Pikiranku berkelana sampai tidak sadar sudah berada di dekat mobil Deva yang terparkir sempurna di luar area pemakaman. Tanpa bicara, Deva membuka pintu mobil depan, kemudian membopongku masuk untuk duduk di sana. Setelah mendudukkanku, aku melihat Deva melipat kursi rodaku yang berada di luar lalu membuka pintu belakang dan menaruh alat bantu itu. Aku membuang muka saat Deva membuka pintu kemudi. Tidak mau jika Deva melihatku memperhatikannya.

"Mau mampir makan dulu?"

"Sayang." panggil Deva menyentuh tanganku saat tidak ada tanda-tanda aku akan menjawab.

"Eh? Apa?" tanyaku sontak menoleh seolah tidak mendengar pertanyaan Deva tadi. Sebenarnya aku mendengar, namun aku enggan menjawab. Entah setiap kali aku berbicara dengannya atau mendapatkan perlakuan lembut darinya, aku merasa kosong dan tidak pantas. Jadi, aku memilih diam. Aku menyadari bahwa setelah kecelakaan dan mengetahui kelumpuhan ini, aku menjadi pendiam. Aku lebih suka menyendiri. Walaupun, kesendirian itu membuatku semakin menyedihkan.

"Mau mampir cari makan dulu nggak?" ulangnya.

Aku menggeleng. "Enggak deh. Aku makan di rumah aja."

Kalau dahulu aku selalu senang jika makan di luar bersama Deva, sekarang hal itu menjadi sesuatu yang aku hindari. Aku tidak mau membuat Deva malu karena harus membawaku ke tempat publik seperti itu. Seorang pengusaha muda yang tampan mendorong kursi roda wanita cacat yang hanya bisa duduk di kursi roda dan ternyata wanita itu adalah tunangan dari pria tersebut. Huh. Elena tidak bisa membayangkan cibiran-cibiran itu masuk ke telinga Deva dan membuat pria itu menanggung malu.
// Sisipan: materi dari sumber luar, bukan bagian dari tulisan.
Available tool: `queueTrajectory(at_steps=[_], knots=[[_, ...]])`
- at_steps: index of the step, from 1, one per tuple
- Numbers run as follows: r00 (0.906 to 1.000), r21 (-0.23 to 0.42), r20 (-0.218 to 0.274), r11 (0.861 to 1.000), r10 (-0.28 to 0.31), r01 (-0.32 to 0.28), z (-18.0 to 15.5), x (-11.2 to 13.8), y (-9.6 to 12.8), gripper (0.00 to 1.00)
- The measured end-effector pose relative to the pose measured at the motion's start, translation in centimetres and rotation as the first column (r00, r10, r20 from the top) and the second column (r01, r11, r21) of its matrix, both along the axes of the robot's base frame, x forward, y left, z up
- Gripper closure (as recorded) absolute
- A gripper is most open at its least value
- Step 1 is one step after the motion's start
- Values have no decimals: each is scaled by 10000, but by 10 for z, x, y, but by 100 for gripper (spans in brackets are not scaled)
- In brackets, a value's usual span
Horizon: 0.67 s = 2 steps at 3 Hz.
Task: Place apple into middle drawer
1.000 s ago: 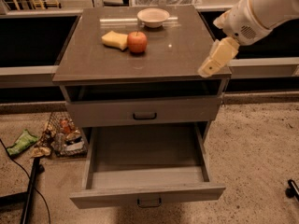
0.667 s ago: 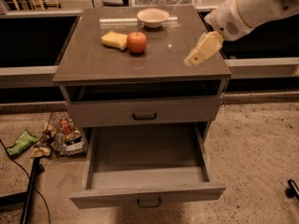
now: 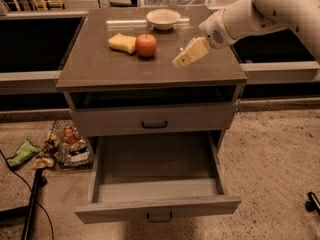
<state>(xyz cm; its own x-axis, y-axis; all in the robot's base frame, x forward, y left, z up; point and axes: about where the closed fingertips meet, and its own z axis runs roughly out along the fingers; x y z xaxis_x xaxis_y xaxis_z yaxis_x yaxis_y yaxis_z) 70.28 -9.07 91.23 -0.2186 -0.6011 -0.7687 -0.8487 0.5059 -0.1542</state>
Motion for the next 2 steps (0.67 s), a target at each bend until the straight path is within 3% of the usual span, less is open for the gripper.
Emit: queueTrajectory(at_steps=[1,2], knots=[[10000,4,0,10000,1,-1,0,0,0,0],[9999,547,30,9984,128,-130,-5,21,28,0]])
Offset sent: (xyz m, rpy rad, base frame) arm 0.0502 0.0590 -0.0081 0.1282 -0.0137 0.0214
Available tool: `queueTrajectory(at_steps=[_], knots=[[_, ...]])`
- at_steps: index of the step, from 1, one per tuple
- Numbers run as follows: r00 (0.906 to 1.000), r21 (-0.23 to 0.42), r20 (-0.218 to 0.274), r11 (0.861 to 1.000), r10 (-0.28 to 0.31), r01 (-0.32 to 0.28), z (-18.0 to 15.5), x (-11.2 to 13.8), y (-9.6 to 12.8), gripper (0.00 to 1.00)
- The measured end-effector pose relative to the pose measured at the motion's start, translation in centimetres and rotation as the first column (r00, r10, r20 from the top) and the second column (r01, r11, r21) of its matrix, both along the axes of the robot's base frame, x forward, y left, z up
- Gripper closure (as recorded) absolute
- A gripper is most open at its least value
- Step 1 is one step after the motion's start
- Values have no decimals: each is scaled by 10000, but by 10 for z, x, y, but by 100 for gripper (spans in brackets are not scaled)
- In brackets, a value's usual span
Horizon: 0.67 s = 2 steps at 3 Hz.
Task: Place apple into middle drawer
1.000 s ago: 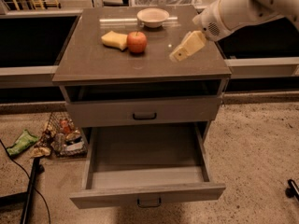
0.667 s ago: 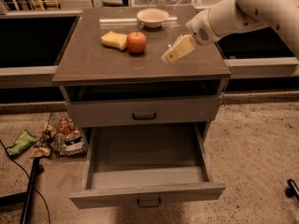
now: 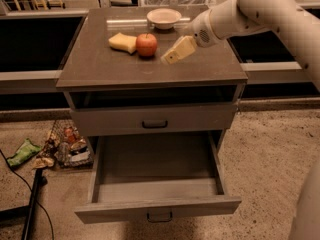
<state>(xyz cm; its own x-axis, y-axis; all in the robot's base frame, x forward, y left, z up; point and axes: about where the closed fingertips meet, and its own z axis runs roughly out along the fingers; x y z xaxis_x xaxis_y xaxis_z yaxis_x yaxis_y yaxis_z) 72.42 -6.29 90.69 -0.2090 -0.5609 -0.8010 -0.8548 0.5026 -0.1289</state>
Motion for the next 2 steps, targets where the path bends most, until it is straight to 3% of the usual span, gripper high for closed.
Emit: queueTrajectory(at_steps=[2], knots=[[9998,1025,166,9947,56,-73,-3,34,58,0]])
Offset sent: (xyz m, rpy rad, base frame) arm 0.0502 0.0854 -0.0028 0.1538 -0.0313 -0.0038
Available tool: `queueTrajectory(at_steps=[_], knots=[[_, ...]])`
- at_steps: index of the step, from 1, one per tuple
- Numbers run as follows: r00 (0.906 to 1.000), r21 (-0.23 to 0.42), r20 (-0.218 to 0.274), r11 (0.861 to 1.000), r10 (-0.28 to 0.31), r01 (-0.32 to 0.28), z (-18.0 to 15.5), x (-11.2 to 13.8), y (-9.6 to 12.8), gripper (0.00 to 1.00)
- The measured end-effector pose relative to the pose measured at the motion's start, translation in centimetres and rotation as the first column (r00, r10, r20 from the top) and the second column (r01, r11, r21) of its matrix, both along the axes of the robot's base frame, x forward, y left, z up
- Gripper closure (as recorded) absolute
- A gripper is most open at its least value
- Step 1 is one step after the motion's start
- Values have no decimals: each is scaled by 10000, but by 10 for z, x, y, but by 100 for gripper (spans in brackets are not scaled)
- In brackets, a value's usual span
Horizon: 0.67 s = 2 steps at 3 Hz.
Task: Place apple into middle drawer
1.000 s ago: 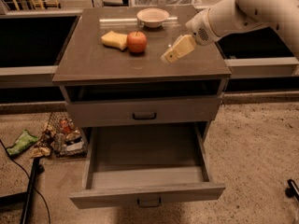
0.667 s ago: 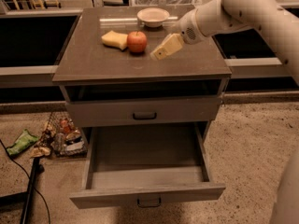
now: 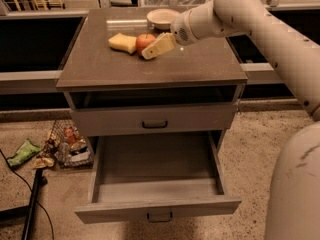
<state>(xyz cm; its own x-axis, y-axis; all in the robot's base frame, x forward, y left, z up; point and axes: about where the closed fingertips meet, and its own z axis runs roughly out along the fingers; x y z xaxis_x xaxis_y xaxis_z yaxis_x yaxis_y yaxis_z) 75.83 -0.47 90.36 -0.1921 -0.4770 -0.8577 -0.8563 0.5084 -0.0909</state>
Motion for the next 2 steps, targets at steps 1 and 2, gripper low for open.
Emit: queueTrajectory(at_steps=[1,2], knots=[[9996,298,7,9991,-289,289,-13,13,19,0],[9976,728,28,9949,-697,693,-26,28,29,0]])
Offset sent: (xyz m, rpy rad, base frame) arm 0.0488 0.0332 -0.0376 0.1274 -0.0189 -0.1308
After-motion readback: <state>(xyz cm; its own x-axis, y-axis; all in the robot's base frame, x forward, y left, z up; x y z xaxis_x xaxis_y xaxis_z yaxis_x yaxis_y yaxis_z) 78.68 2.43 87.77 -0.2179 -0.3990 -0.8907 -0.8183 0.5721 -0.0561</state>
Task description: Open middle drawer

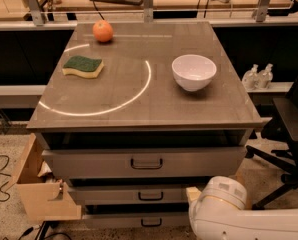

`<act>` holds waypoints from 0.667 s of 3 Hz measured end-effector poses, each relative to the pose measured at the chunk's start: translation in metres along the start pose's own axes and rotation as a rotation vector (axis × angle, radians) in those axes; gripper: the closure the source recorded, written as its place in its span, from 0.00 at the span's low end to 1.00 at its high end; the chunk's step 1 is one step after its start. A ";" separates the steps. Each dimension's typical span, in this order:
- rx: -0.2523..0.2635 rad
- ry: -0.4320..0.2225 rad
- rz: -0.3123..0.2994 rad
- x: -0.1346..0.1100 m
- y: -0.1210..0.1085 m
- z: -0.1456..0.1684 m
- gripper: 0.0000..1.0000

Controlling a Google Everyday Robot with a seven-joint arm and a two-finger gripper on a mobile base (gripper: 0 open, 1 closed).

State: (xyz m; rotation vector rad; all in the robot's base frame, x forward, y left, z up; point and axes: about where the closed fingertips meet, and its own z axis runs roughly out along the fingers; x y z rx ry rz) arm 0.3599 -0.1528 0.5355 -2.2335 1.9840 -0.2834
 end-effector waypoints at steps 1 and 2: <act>-0.004 0.005 -0.013 -0.022 -0.009 0.023 0.00; -0.006 -0.016 0.014 -0.036 -0.016 0.043 0.00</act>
Offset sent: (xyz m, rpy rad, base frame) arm 0.0339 0.0579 -0.0699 0.0553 0.0105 -0.0362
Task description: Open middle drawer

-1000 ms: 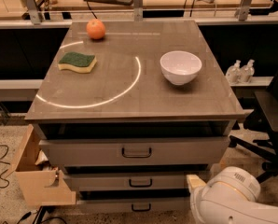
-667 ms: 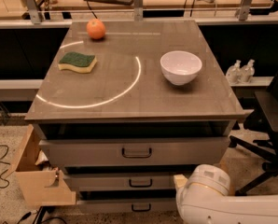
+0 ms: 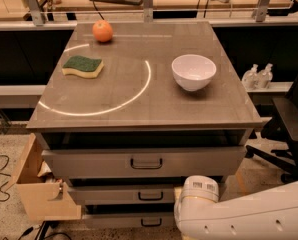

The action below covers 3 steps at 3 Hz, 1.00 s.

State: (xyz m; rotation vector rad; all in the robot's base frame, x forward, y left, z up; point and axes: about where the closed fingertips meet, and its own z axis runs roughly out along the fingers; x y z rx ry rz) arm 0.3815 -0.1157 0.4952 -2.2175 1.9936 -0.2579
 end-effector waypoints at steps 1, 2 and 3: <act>-0.011 -0.053 0.025 -0.012 -0.004 0.018 0.00; -0.027 -0.118 0.021 -0.033 -0.007 0.035 0.00; -0.041 -0.155 -0.005 -0.053 -0.007 0.046 0.00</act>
Offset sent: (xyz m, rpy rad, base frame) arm 0.0173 0.0581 -0.0546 0.1886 0.0676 0.0283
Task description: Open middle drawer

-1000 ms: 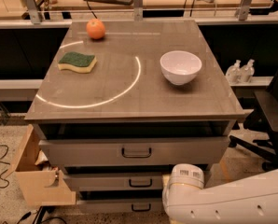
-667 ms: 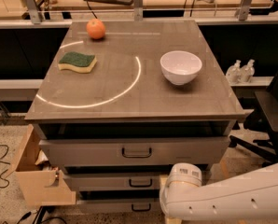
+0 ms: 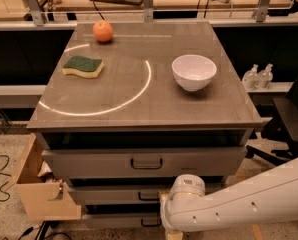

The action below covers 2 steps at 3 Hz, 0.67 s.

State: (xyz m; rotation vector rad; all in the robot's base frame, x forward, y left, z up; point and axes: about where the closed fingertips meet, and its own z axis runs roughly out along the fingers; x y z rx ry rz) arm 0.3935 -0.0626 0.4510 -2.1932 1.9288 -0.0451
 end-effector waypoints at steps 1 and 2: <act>-0.015 -0.023 -0.029 -0.017 -0.002 0.012 0.00; -0.023 -0.030 -0.043 -0.029 -0.007 0.024 0.00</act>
Offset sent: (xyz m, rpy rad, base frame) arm 0.0150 0.0515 -0.0322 0.0223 0.0252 0.0660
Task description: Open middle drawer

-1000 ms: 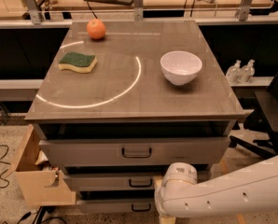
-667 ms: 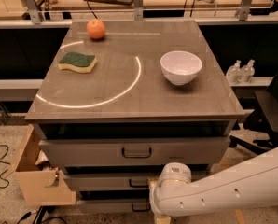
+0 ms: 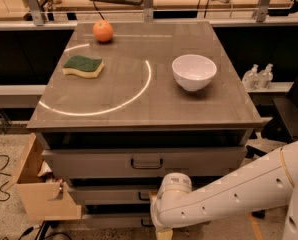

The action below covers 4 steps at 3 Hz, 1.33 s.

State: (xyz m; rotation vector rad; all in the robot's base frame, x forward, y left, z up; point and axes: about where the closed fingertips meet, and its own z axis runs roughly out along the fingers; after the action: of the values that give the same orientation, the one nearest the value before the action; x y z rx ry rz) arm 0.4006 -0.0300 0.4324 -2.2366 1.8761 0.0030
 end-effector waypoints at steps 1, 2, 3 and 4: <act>-0.011 -0.006 0.004 -0.005 -0.003 0.012 0.00; -0.024 -0.008 0.008 -0.009 -0.005 0.021 0.00; -0.039 0.012 0.012 -0.010 -0.006 0.030 0.00; -0.054 0.050 0.017 -0.010 -0.006 0.039 0.17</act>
Offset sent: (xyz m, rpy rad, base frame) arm 0.0104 0.0208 -0.0298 0.0041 0.0394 -0.0048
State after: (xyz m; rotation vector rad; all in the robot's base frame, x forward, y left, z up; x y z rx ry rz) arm 0.4102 -0.0129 0.3965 -2.2762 1.9428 0.0008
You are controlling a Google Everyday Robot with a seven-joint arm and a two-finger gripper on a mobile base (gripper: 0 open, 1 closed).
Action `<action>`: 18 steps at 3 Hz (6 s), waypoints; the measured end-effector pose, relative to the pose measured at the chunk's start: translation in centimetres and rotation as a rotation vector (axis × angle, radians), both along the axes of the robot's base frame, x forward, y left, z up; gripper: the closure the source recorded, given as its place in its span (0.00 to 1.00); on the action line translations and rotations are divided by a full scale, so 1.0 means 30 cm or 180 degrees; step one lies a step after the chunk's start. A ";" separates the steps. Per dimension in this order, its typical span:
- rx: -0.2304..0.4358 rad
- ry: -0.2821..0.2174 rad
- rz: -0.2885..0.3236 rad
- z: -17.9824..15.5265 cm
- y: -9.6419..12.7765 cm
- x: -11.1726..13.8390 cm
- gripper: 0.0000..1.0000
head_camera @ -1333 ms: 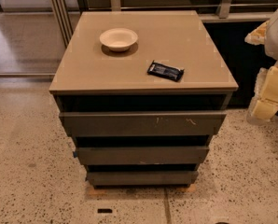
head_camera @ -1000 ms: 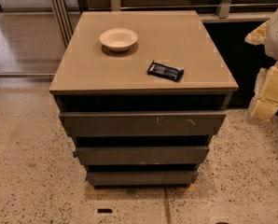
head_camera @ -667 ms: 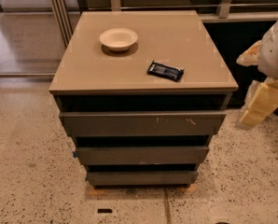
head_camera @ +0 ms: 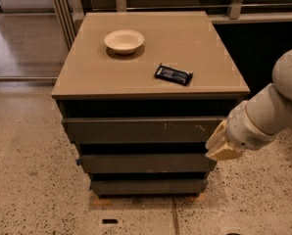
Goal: Open middle drawer
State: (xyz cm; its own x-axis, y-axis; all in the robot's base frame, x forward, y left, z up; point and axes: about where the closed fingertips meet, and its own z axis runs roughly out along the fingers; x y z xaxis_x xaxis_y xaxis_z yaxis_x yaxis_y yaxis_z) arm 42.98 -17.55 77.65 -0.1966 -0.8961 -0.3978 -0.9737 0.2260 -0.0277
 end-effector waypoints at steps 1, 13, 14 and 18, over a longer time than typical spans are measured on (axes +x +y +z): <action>0.0283 0.0274 0.0117 -0.241 0.056 -0.018 0.96; 0.0498 -0.0060 0.0068 -1.131 0.047 0.327 0.00; 0.0570 -0.0039 0.0043 -1.093 0.049 0.346 0.00; 0.0641 -0.0028 0.0229 -1.085 0.080 0.390 0.00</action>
Offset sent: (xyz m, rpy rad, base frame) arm -0.0050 0.0144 -0.0589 0.0738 0.0689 0.0311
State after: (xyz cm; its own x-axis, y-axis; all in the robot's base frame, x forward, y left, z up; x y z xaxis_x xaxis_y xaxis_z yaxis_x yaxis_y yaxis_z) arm 54.66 -15.15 45.11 -0.1307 -0.8099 -0.5718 -0.9875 0.1575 0.0025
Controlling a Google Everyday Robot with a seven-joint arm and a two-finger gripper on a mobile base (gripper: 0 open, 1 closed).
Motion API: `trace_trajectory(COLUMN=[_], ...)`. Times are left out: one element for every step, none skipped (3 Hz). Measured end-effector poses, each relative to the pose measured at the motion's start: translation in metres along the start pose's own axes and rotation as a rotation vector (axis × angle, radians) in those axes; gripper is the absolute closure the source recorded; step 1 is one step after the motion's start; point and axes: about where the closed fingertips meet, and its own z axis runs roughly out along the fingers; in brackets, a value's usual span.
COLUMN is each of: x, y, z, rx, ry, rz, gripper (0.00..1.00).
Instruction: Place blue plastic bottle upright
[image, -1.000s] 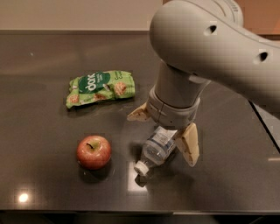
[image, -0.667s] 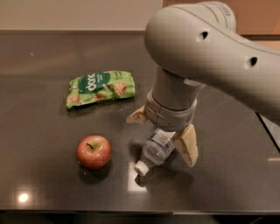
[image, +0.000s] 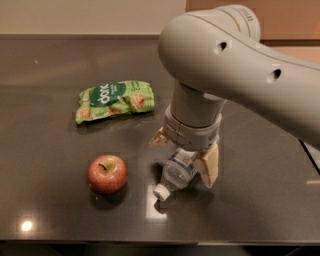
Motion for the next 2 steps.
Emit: trace_trajectory(x=[0.0053,0.0111], y=[0.0011,0.0034], z=[-0.003,-0.007], rx=[-0.01,-0.013], ry=[0.021,0.038], rz=[0.009,0.023], gripper=[0.41,0.64])
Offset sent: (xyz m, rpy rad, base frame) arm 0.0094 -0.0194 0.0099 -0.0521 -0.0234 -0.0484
Deva tersenyum tipis kemudian berbalik, menatap jalanan di depannya kemudian menstater mobilnya.

Aku tahu jelas senyuman itu adalah kekecewaan. Entah sudah berapa kali Deva berusaha mengajakku untuk melihat dunia luar karena sepulang dari rumah sakit, aku hanya mengurung diri di rumah. Aku keluar rumah hanya untuk ke rumah sakit untuk terapi. Hanya sebatas itu. Ini kali pertama aku keluar rumah bukan ke rumah sakit. Itupun ke pemakaman karena sudah pasti tidak banyak orang yang berada di sini.